Aerobic Oxidation of 5-Hydroxymethylfurfural (HMF) in Aqueous Medium over Fe-Doped-Poly(heptazine imide) Photocatalysts: Unveiling the Bad Role of Hydroxyl Radical Generation on the Catalytic Performance.

5-hydroxymethylfurfural (HMF) oxidation in aqueous media using visible photocatalysis is a green and sustainable route for the valorization of lignocellulosic biomass derivatives. Several semiconductors have already been applied for this purpose; however, the use of Poly(heptazine imides), which has high crystallinity and a special cation exchange property that allows the replacement of the cation held between the layers of C 3 N 4 structure by transition metal ions (TM), remains scarce.
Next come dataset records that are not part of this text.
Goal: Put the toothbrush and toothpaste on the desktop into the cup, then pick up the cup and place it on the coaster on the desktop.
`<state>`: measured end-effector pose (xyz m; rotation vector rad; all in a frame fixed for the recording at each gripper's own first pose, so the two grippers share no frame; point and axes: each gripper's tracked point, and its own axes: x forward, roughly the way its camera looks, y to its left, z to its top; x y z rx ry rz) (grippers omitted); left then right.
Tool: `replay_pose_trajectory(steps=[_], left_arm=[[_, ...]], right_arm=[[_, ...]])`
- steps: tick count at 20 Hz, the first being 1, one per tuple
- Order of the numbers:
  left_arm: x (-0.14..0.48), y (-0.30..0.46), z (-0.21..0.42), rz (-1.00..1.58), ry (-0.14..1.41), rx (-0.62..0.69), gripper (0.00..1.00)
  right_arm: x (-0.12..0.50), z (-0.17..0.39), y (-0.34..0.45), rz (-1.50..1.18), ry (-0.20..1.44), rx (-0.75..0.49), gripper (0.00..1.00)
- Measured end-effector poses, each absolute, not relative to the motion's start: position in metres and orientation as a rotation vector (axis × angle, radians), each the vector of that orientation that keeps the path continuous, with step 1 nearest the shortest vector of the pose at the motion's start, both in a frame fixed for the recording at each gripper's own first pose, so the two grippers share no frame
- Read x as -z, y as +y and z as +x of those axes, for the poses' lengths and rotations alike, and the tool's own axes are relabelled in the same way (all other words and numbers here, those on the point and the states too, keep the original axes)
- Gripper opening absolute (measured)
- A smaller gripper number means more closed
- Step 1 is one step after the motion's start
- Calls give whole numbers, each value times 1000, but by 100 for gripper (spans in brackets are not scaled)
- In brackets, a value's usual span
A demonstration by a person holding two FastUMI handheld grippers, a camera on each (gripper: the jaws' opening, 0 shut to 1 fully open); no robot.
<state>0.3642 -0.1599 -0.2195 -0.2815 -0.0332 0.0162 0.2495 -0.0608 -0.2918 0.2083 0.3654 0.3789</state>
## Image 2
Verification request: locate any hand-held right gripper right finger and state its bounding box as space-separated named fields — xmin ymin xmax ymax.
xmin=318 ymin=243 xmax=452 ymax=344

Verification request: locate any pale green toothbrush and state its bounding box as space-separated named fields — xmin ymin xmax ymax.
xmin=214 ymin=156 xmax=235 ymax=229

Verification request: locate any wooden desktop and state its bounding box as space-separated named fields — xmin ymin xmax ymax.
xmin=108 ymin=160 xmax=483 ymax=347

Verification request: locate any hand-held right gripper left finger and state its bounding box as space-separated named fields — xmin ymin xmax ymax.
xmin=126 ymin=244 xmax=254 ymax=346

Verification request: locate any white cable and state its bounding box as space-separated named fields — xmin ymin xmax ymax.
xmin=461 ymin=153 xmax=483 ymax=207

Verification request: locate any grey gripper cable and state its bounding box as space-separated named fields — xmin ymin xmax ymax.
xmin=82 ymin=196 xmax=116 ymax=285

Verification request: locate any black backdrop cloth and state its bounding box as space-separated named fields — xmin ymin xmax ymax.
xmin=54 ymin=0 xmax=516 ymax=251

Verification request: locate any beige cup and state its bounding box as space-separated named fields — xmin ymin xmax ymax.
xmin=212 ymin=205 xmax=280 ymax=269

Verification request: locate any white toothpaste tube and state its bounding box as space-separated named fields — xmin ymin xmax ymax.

In this study, PHI(Na) was synthesized using a melamine/NaCl method and used as precursor to prepare metal (Fe, Co, Ni, or Cu)-doped PHI catalysts. The catalysts were tested for selective oxidation of HMF to 2,5-diformylfuran (DFF) in water and O 2 atmosphere under blue LED radiation. The catalytic results revealed that the 0.1 wt% PHI(Fe) catalyst is the most efficient photocatalyst while higher Fe loading (1 and 2 wt%) favors the formation of Fe 3+ clusters, which are responsible for the drop in HMF oxidation. Moreover, the 0.1 wt% PHI(Fe) photocatalyst has strong oxidative power due to its efficiency in H 2 O 2 production, thus boosting the generation of nonselective hydroxyl radicals ( ● OH) via different pathways that can destroy HMF. We found that using 50 mM, the highest DFF production rate (393 μmol·h -1 ·g -1 ) was obtained in an aqueous medium under visible light radiation.